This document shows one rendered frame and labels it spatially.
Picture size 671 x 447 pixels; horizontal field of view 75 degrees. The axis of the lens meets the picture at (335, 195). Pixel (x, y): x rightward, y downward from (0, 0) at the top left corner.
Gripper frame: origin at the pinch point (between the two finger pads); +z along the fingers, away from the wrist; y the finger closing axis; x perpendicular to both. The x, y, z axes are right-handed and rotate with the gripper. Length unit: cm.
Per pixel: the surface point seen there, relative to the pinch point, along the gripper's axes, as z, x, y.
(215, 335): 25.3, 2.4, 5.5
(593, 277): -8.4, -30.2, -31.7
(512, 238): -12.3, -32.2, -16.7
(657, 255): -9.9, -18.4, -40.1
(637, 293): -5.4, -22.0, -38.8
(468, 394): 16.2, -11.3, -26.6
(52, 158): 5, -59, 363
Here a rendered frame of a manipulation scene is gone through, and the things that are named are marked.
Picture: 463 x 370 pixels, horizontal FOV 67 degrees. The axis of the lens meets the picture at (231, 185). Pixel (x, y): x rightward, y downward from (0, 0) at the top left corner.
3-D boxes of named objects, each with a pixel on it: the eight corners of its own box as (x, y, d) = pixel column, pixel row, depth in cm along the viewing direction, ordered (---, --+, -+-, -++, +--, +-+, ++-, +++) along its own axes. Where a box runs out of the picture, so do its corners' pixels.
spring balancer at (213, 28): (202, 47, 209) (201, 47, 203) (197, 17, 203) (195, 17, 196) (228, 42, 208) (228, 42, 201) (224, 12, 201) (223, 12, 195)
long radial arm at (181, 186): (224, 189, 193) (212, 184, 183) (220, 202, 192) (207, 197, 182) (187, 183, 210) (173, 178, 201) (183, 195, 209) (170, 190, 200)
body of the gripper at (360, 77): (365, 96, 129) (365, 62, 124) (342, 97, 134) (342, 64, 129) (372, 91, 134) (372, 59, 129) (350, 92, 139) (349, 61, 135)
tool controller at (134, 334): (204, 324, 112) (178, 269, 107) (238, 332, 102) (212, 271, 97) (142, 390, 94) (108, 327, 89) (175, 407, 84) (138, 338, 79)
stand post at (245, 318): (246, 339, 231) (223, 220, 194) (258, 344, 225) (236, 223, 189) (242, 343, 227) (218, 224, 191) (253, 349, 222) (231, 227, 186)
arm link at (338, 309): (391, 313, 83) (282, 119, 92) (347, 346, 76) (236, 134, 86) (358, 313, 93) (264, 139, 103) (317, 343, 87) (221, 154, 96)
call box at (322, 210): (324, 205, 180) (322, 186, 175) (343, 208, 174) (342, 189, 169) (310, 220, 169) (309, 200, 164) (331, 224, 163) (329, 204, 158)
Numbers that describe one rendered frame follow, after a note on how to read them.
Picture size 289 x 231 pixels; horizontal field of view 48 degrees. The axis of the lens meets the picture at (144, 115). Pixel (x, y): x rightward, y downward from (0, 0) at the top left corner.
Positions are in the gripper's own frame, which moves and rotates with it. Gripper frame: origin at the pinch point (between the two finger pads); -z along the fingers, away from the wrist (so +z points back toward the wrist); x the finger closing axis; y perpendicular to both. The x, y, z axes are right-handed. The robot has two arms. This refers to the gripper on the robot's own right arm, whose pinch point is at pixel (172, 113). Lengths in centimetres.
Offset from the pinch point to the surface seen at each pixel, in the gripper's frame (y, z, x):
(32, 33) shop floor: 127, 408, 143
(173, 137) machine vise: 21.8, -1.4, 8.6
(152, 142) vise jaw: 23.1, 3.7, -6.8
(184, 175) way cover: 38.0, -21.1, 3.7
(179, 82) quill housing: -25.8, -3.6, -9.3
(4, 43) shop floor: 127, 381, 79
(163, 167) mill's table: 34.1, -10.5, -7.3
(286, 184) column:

TASK REQUIREMENTS:
With no line omitted, copy all the data exactly.

RESPONSE TO THIS TASK:
This document shows one rendered frame and labels it spatially.
Picture size 671 x 447 pixels; horizontal field of view 75 degrees. The axis of the lens meets the picture at (335, 195). Pixel (x, y): x rightward, y downward from (0, 0) at the top left corner.
Gripper frame: origin at the pinch point (between the two finger pads); +z along the fingers, away from the wrist; y the finger closing axis; x perpendicular to both. The x, y, z axes are right-handed and rotate with the gripper. Length unit: cm.
Per pixel: the surface point seen there, relative to the pinch point, along the gripper's axes, as z, x, y.
(215, 335): 25.3, 2.4, 5.5
(593, 277): -8.4, -30.2, -31.7
(512, 238): -12.3, -32.2, -16.7
(657, 255): -9.9, -18.4, -40.1
(637, 293): -5.4, -22.0, -38.8
(468, 394): 16.2, -11.3, -26.6
(52, 158): 5, -59, 363
Here a rendered frame of a manipulation scene is gone through, and the things that are named are marked.
Picture: 463 x 370 pixels, horizontal FOV 67 degrees. The axis of the lens meets the picture at (231, 185). Pixel (x, y): x rightward, y downward from (0, 0) at the top left corner.
3-D boxes of named objects, each with a pixel on it: the eight corners of its own box as (x, y, d) = pixel column, pixel row, depth in cm along the viewing direction, ordered (---, --+, -+-, -++, +--, +-+, ++-, +++) along its own axes. Where a box runs out of the picture, so do its corners' pixels.
spring balancer at (213, 28): (202, 47, 209) (201, 47, 203) (197, 17, 203) (195, 17, 196) (228, 42, 208) (228, 42, 201) (224, 12, 201) (223, 12, 195)
long radial arm at (181, 186): (224, 189, 193) (212, 184, 183) (220, 202, 192) (207, 197, 182) (187, 183, 210) (173, 178, 201) (183, 195, 209) (170, 190, 200)
body of the gripper at (360, 77): (365, 96, 129) (365, 62, 124) (342, 97, 134) (342, 64, 129) (372, 91, 134) (372, 59, 129) (350, 92, 139) (349, 61, 135)
tool controller at (134, 334): (204, 324, 112) (178, 269, 107) (238, 332, 102) (212, 271, 97) (142, 390, 94) (108, 327, 89) (175, 407, 84) (138, 338, 79)
stand post at (245, 318): (246, 339, 231) (223, 220, 194) (258, 344, 225) (236, 223, 189) (242, 343, 227) (218, 224, 191) (253, 349, 222) (231, 227, 186)
arm link at (338, 309): (391, 313, 83) (282, 119, 92) (347, 346, 76) (236, 134, 86) (358, 313, 93) (264, 139, 103) (317, 343, 87) (221, 154, 96)
call box at (322, 210): (324, 205, 180) (322, 186, 175) (343, 208, 174) (342, 189, 169) (310, 220, 169) (309, 200, 164) (331, 224, 163) (329, 204, 158)
Numbers that describe one rendered frame follow, after a note on how to read them.
Picture size 289 x 231 pixels; horizontal field of view 48 degrees. The axis of the lens meets the picture at (144, 115). Pixel (x, y): x rightward, y downward from (0, 0) at the top left corner.
Positions are in the gripper's own frame, which moves and rotates with it. Gripper frame: origin at the pinch point (between the two finger pads); -z along the fingers, away from the wrist (so +z points back toward the wrist); x the finger closing axis; y perpendicular to both. The x, y, z axes are right-handed. The robot has two arms. This refers to the gripper on the robot's own right arm, whose pinch point is at pixel (172, 113). Lengths in centimetres.
Offset from the pinch point to the surface seen at each pixel, in the gripper's frame (y, z, x):
(32, 33) shop floor: 127, 408, 143
(173, 137) machine vise: 21.8, -1.4, 8.6
(152, 142) vise jaw: 23.1, 3.7, -6.8
(184, 175) way cover: 38.0, -21.1, 3.7
(179, 82) quill housing: -25.8, -3.6, -9.3
(4, 43) shop floor: 127, 381, 79
(163, 167) mill's table: 34.1, -10.5, -7.3
(286, 184) column:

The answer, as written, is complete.